Mean and median pay gaps are calculated by first working out hourly rates. The Regulations set out in detail the process for doing this.
To calculate hourly rates, employers need to identify all ordinary pay and bonus paid to employees during the ‘relevant pay period’: this is the period of 12 months ending on the snapshot date.
Any ordinary pay that was paid during the relevant pay period, but which relates to work done outside of the period, must be excluded. Examples will be advances of pay or corrections of underpayments. Any bonus payments that do not relate to a 12-month period must also be adjusted.
This total of pay and bonus must then be divided by the total number of hours worked in the relevant pay period.
Any bonuses that were paid to employees in respect of a period other than the full twelve months must be adjusted. This is done by dividing the bonus payment by the number of days that it relates to, then multiplying that figure by the number of days in the relevant pay period.
This could lead to some strange results in practice.
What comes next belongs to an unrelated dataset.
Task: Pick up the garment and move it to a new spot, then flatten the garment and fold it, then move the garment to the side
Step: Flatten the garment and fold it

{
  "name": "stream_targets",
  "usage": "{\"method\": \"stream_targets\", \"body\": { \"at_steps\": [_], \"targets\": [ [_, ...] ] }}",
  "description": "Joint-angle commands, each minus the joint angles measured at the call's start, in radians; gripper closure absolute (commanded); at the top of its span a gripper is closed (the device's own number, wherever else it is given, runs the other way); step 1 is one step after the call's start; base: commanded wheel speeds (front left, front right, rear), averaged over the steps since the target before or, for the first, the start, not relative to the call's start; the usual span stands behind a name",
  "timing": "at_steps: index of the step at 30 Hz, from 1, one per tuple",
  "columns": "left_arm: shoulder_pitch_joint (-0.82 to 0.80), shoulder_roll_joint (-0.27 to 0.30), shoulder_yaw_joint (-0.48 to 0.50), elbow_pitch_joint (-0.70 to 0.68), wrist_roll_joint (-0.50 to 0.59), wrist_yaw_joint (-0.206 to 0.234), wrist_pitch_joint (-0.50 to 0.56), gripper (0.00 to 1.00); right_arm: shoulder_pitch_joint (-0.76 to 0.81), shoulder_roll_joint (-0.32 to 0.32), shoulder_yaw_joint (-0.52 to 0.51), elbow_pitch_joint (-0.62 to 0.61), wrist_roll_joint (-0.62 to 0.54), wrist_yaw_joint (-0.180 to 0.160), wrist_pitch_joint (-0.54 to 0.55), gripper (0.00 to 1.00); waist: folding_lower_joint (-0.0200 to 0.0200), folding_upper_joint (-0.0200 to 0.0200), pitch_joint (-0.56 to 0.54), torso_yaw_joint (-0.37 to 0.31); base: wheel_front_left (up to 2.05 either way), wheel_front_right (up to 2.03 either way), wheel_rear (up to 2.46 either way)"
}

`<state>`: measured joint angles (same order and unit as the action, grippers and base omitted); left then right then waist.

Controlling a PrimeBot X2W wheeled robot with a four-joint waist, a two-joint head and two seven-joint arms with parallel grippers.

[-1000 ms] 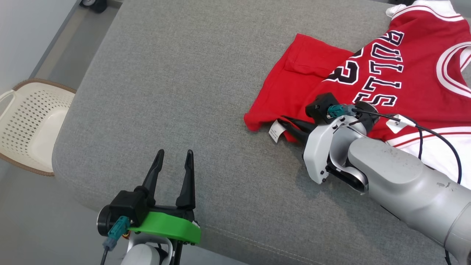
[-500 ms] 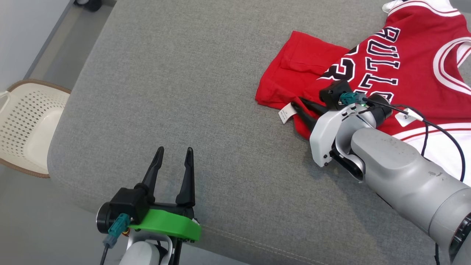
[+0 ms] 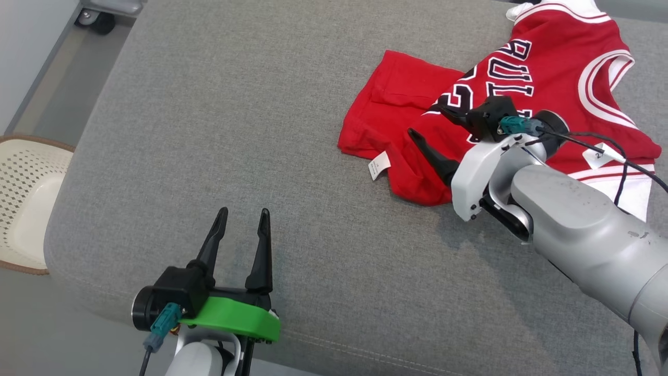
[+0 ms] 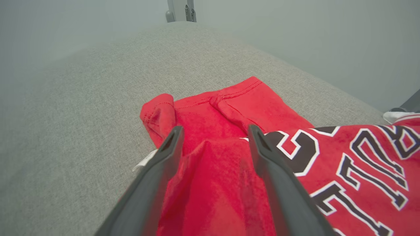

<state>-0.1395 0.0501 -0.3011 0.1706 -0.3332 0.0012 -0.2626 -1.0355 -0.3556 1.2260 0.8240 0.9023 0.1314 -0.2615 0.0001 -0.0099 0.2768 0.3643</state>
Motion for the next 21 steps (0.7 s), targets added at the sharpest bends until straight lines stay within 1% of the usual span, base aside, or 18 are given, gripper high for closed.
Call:
{"method": "stream_targets", "body": {
  "at_steps": [1, 6, 9, 16, 21],
  "targets": [
    [0.002, 0.001, 0.002, 0.001, 0.001, -0.001, -0.002, 0.00, -0.008, 0.000, 0.001, -0.007, -0.008, -0.002, -0.004, 0.00, -0.0001, 0.0099, -0.001, -0.004, 0.00, 0.00, 0.00],
    [-0.010, 0.001, -0.011, 0.001, -0.001, -0.007, -0.002, 0.00, 0.002, 0.005, 0.011, -0.097, -0.112, -0.002, -0.005, 0.00, -0.0001, 0.0099, 0.008, 0.006, 0.00, 0.00, 0.00],
    [-0.015, 0.001, -0.022, 0.003, -0.011, -0.006, -0.002, 0.00, 0.026, 0.014, 0.018, -0.106, -0.148, -0.002, -0.005, 0.00, -0.0001, 0.0099, 0.014, 0.031, 0.00, 0.00, 0.00],
    [-0.015, 0.001, -0.046, 0.001, -0.031, 0.008, -0.002, 0.00, 0.028, 0.026, 0.041, -0.027, -0.161, -0.002, -0.005, 0.00, -0.0001, 0.0099, 0.021, 0.108, 0.00, 0.00, 0.00],
    [-0.006, 0.001, -0.058, 0.002, -0.045, 0.010, -0.002, 0.00, 0.015, 0.022, 0.050, 0.035, -0.159, -0.002, -0.004, 0.00, -0.0001, 0.0099, 0.024, 0.148, 0.00, 0.00, 0.00]
  ]
}}
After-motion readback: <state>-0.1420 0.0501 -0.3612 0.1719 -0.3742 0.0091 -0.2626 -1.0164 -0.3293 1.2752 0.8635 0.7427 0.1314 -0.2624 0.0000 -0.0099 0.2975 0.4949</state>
For example, consider someone paid EUR 36,000 a year and receiving quarterly bonus payments of EUR 1,000. Dividing each of these quarterly payments by 91 (the number of days in a calendar quarter) and multiplying by 365 means that they will be treated as having received four payments of almost EUR 4,000, thereby increasing the adjusted bonus payments by up to EUR 16,000. This will have the result that the total remuneration used to calculate their hourly rate has increased by 44% to EUR 52,000. Calculations will assume bonus for this individual makes up 30% of their total remuneration, whereas in reality it is just 10%. If the same employee had received an annual bonus of EUR 4,000 instead of four quarterly bonuses of EUR 1,000, they would have a lower hourly rate since it would be calculated from just EUR 40,000 instead of EUR 52,000.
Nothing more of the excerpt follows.